We can further explore the feature space by plotting the weights of each loading vector, labeled with a number for better clarity.
We see PC1 put much weight on concavity variables 6, 7, 26, and 27 and much less importance on 11, 14, and 18 (texture, smoothness, and symmetry error). Variables such as mean radius, mean perimeter, mean area, worst radius, worst perimeter, and worst area are located close to each other, showing a clear and expected correlation (points 0,2,3,20,22,23).
It is interesting to note that these variables are far and therefore largely uncorrelated to smoothness and symmetry-related variables (28, 24, 8, 4). An oncology expert would probably find additional insights from these relationships between different features. Generally speaking, as I explored in my article “Six critical rules for Data Science organizations design“, Data Scientists should never work in isolation from content experts, by far the most common mistake in many organizations.

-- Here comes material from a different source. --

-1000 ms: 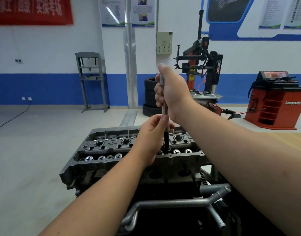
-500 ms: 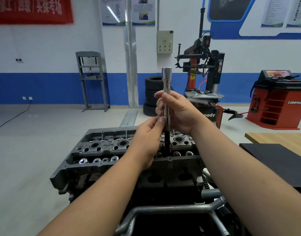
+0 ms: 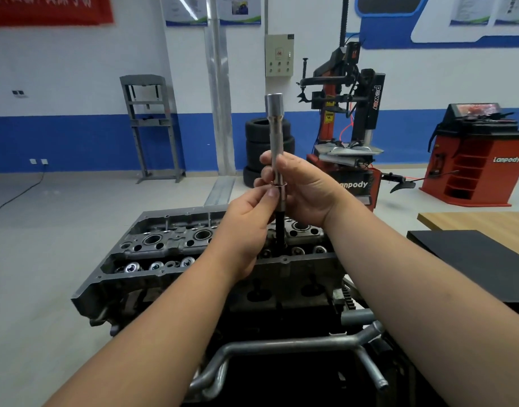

Should we add additional dimensions to our PCA?
By running the PCA with n_components = 30 we can get an array of explained variance contribution by each additional dimension. In fact, the cumulated sums of these contributions tell how each dimension adds up to retained overall information. A red line shows the choice of two axes we used in this analysis while the curve flattens towards one, meaning that the full information is kept with a number of axes equal to the number of initial features.
We have seen how two dimensions were able to keep the benign and malignant tumors groups well separated so in this case, many supervised classification models such as Support Vector Machine (SVM) may work really well after PCA with n_components=2.
However, in other cases, you may want to use more axes to retain more information prior to feeding the transformed data into a machine learning engine.
Conclusions
We have seen how PCA is a great tool to simplify data sets with many features. During Exploratory Data Analysis with many variables involved, it is sometimes impossible and futile to try analyzing dozens of scatterplots, while PCA significantly simplifies the task reducing data to relevant dimensions. The general idea behind the technique is that not all the features will add up significant information, especially when some features are heavily correlated. Inspecting the weights of the loading vectors shines a powerful light on these correlations and potentially brings additional insights to content experts’ understanding. Once data are understood, PCA can be used as a very effective component of a Machine Learning pipeline coupled with most supervised classification algorithms.